- **EXERCISE DATA**
════════════════

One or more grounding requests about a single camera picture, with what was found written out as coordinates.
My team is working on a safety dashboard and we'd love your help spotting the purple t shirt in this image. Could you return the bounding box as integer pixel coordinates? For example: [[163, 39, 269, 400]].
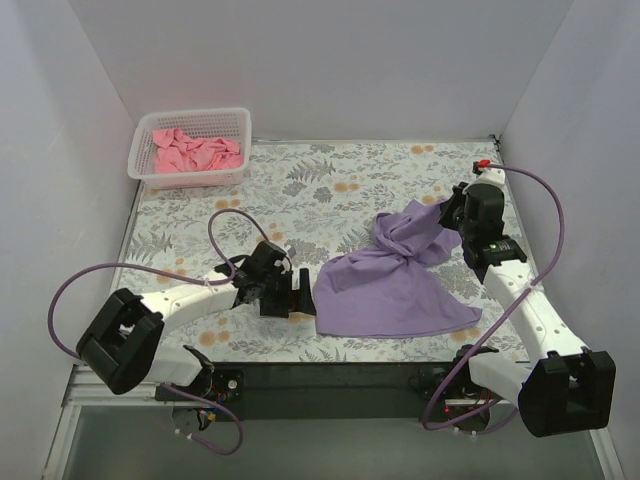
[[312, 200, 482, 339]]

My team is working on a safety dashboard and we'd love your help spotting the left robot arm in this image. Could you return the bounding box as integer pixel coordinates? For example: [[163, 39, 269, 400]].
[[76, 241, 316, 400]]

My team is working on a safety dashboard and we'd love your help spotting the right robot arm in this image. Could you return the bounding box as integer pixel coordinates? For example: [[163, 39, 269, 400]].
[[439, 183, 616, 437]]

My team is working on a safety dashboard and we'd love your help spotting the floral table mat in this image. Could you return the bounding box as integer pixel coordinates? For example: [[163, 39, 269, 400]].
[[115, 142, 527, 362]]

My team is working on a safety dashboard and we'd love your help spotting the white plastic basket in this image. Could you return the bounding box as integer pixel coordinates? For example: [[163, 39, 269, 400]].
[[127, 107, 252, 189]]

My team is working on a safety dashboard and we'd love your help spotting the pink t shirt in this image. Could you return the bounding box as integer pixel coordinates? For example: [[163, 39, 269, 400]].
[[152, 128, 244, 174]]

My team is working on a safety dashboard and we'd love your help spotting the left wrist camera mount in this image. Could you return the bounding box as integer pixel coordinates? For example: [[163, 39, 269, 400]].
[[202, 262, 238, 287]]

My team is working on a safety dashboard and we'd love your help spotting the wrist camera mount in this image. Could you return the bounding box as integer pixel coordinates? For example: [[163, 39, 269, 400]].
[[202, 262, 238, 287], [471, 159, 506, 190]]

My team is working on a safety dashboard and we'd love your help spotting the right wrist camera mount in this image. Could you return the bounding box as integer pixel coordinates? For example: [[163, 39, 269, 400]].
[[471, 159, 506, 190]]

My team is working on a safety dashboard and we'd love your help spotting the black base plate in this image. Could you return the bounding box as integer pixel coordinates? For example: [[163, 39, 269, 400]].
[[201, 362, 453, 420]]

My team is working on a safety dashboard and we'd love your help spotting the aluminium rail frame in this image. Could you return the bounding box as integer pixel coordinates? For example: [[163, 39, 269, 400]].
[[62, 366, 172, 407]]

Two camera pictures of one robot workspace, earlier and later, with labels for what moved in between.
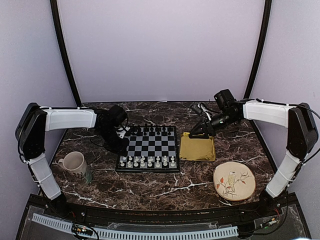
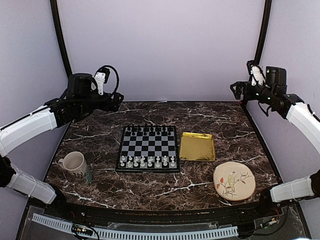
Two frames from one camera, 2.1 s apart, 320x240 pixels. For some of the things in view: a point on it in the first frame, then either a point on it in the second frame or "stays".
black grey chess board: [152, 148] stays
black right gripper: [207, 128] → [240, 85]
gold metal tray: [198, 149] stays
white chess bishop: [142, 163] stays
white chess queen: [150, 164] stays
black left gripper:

════════════════

- **THE PROBLEM**
Each line from the one with "black grey chess board: [152, 148] stays" through the end of the records above should be written out exactly. No other line should appear.

- **COMPLETED TASK**
black grey chess board: [152, 148] stays
black right gripper: [207, 128] → [240, 85]
gold metal tray: [198, 149] stays
white chess bishop: [142, 163] stays
white chess queen: [150, 164] stays
black left gripper:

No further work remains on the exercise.